Structural biology clues to the success of plant diseases

Dr Mark Banfield and his group, in collaboration with scientists from The Sainsbury Laboratory and the University of East Anglia on the Norwich Research Park, have deciphered the structures of protein molecules used by some of the most destructive plant pathogens to promote host infection.

In doing so, they uncovered common features of these proteins that may be responsible for making the pathogens so aggressive and adaptable.

It’s hoped that these findings could point to new ways of controlling plant diseases that currently threaten global food security.

Phytophthora are water moulds (oomycyetes) responsible for a number of economically important crop diseases, such as potato late blight, soybean root rot and pepper blight.

New species emerge as problems from time to time, such as the recent outbreak of sudden oak death caused by Phytophthora ramorum. These pathogens secrete protein molecules, called effectors, which enter the plant cells and modulate host defences to overcome resistance mechanisms.

The genes encoding effectors are present in parts of the pathogen’s genome where rapid evolution is favoured. When plants evolve resistance, there is strong selective pressure for the pathogen to overcome this resistance.

Understanding how effectors work at the molecular level, and how they have evolved, is crucial to understanding and improving host resistance.

The wealth of sequence data coming from genome sequencing projects has provided much information on oomycete plant pathogens, with over 500 effector genes now identified.

A number of common motifs have been identified from the gene sequences, such as the ‘RXLR’ motif, that is needed for translocation into host cells.

However, there is often less sequence similarity within the parts of the effectors that are required for their biological activity, once delivered inside the host cell. This has made defining the function of these effectors for pathogen virulence much harder.

To address this, Dr Banfield’s group at the John Innes Centre, which is strategically funded by BBSRC, used their structural biology expertise to compare the three-dimensional structures of effector proteins.

Postdoctoral researcher Dr Laurence Boutemy and PhD student Stuart King, supported by research assistant Dr Richard Hughes, unravelled the crystal structures of effector proteins from Phytopthora capsici (which causes pepper and cucurbit blight) and from P. infestans (which causes potato and tomato late blight).

They observed an area of strong structural similarity, despite the underlying gene sequences of the two effectors being very different. This area, a fold in the protein structure, was termed the WY-domain.

A sequence-based bioinformatic survey, performed by Dr Joe Win, a post-doctoral researcher in the group of Professor Sophien Kamoun at The Sainsbury Laboratory, suggested the WY-domain is present in at least 44% of known Phytophtora RXLR-type effectors.

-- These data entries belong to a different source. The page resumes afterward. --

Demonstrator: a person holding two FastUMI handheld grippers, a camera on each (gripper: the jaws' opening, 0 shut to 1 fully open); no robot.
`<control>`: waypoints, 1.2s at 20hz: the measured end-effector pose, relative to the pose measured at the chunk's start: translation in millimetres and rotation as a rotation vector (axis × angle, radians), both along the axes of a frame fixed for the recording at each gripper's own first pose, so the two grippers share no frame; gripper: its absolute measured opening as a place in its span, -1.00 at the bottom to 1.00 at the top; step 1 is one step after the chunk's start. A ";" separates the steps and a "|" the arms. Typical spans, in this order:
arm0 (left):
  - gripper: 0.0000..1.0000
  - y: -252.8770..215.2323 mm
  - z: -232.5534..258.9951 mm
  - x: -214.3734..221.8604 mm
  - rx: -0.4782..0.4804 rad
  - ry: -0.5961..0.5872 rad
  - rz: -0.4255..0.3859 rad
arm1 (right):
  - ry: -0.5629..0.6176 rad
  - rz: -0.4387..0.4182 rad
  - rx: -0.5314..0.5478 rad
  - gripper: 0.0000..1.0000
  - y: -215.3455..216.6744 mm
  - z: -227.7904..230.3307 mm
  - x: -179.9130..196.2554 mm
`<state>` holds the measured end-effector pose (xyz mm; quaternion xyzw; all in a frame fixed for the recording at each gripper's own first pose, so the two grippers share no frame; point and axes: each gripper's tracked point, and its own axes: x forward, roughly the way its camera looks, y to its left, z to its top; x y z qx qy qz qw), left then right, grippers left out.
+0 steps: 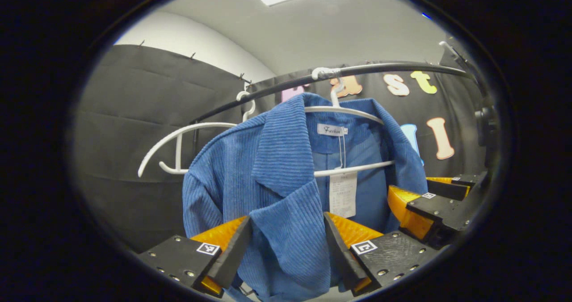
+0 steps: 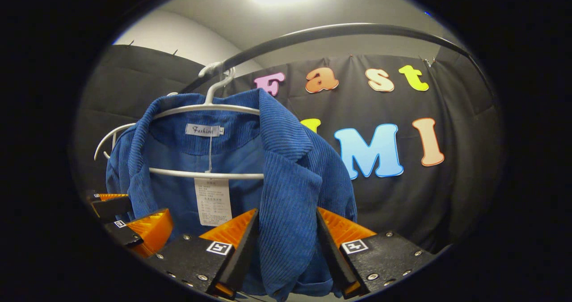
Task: Grasp the clothes on the hanger with both hands and then place them into the laundry hamper below.
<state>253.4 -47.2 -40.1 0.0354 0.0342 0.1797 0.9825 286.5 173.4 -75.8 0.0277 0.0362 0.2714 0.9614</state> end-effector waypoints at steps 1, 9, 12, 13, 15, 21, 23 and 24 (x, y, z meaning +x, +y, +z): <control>0.80 2.1 -0.7 0.7 0.009 0.005 0.011 | 0.011 0.008 0.001 0.38 0.6 -3.8 -0.5; -0.13 6.3 -10.6 0.4 0.031 0.047 0.010 | -0.058 -0.023 0.021 -0.77 -5.3 6.2 -1.1; -0.72 6.5 -7.7 -5.0 0.024 0.034 0.012 | -0.076 0.004 0.036 -0.96 -2.6 14.2 -5.5; -0.92 4.8 -5.3 -6.7 0.019 0.032 0.006 | -0.088 -0.007 0.028 -0.98 -7.5 16.8 -5.3; -0.98 -3.6 -1.9 -6.4 0.008 0.027 -0.045 | -0.125 -0.037 0.024 -0.99 -16.6 26.6 -3.3; -0.95 1.4 32.5 -31.5 0.074 0.005 -0.057 | -0.235 -0.140 0.066 -0.99 -50.5 68.7 17.1; -1.00 12.5 46.9 -42.5 0.084 -0.012 -0.046 | -0.259 -0.163 0.068 -1.00 -63.2 80.5 24.3; -0.98 19.2 54.5 -46.6 0.094 -0.022 -0.039 | -0.276 -0.176 0.070 -1.00 -69.7 86.3 26.7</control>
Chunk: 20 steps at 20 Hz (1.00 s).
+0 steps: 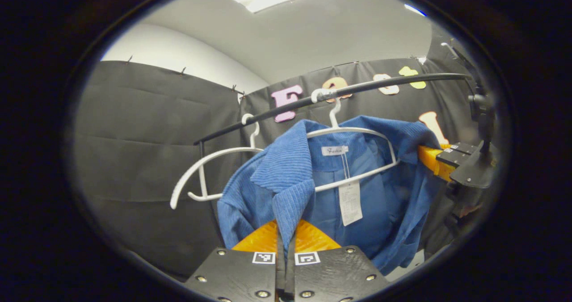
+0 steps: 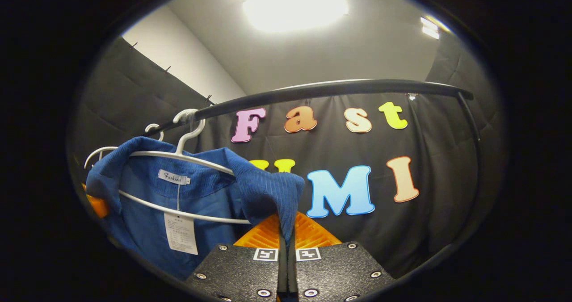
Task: Grasp the clothes on the hanger with both hands and then place them into the laundry hamper below.
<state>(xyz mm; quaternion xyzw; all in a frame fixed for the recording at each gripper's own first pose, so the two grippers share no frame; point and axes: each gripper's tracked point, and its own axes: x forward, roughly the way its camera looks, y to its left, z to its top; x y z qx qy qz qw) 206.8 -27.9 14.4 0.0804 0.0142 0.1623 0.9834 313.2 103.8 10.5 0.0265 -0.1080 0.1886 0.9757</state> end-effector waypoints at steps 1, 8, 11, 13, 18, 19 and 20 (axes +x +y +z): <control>-1.00 6.5 6.7 -3.3 0.013 -0.007 0.009 | -0.020 -0.015 0.000 -1.00 -6.1 6.1 4.1; -1.00 52.6 61.4 -23.6 0.051 -0.065 0.064 | -0.107 -0.056 -0.030 -1.00 -24.9 36.1 23.1; -1.00 70.3 85.9 -27.8 0.076 -0.099 0.075 | -0.147 -0.064 -0.041 -1.00 -27.2 48.5 34.7; -1.00 82.8 92.0 -27.2 0.079 -0.108 0.082 | -0.167 -0.077 -0.043 -1.00 -27.8 52.3 45.1; -1.00 108.9 110.8 -18.0 0.134 -0.135 0.079 | -0.205 -0.115 -0.084 -1.00 -33.3 48.3 64.2; -1.00 111.8 116.5 -15.4 0.151 -0.141 0.076 | -0.214 -0.119 -0.093 -1.00 -31.7 47.5 66.5; -0.98 114.3 120.5 -12.1 0.165 -0.150 0.071 | -0.222 -0.123 -0.103 -1.00 -30.2 46.4 68.3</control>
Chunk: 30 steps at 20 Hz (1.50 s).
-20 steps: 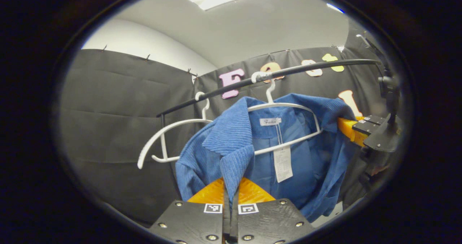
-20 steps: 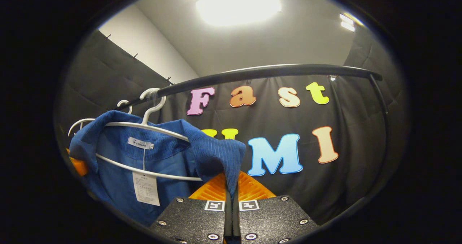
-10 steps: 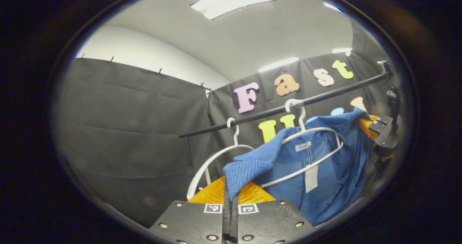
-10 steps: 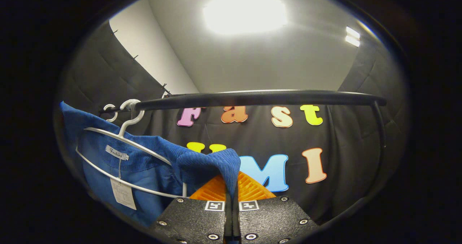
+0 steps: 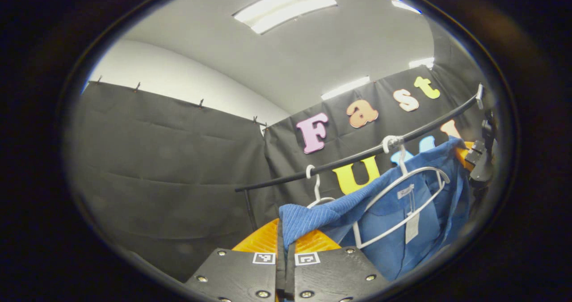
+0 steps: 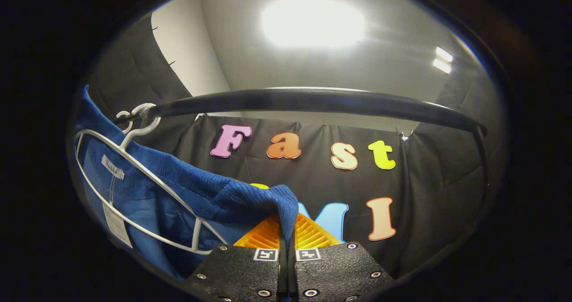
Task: Grasp the clothes on the hanger with both hands and then place them into the laundry hamper below.
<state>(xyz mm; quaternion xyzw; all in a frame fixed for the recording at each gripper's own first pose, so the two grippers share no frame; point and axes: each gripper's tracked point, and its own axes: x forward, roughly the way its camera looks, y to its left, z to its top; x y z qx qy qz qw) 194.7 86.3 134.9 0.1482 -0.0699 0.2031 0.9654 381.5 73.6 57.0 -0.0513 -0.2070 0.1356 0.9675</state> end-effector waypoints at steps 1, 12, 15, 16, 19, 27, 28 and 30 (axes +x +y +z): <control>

It is also predicted to occur in 26% of known RXLR-type effectors from another oomycete species, the downy-mildew pathogen Hyaloperonospora arabidopsidis. The domain defines a hydrophobic core, but with scope for great flexibility to include different loops, extensions, amino acid replacements or duplications.

The researchers propose that the WY-domain gives the effector proteins a stable molecular core, around which rapid evolutionary events can happen that allow the organism greater flexibility to adapt to host plant defences.

The WY-domain is present is some of agriculture’s biggest pests, and getting a handle on its evolution is already giving us clues about its importance.

The aim now is to work out why the domain is so important for pathogenicity, by determining what role it plays in the infection process and what targets in the plants it engages with. This will then inform new ways of controlling these devastating crop diseases.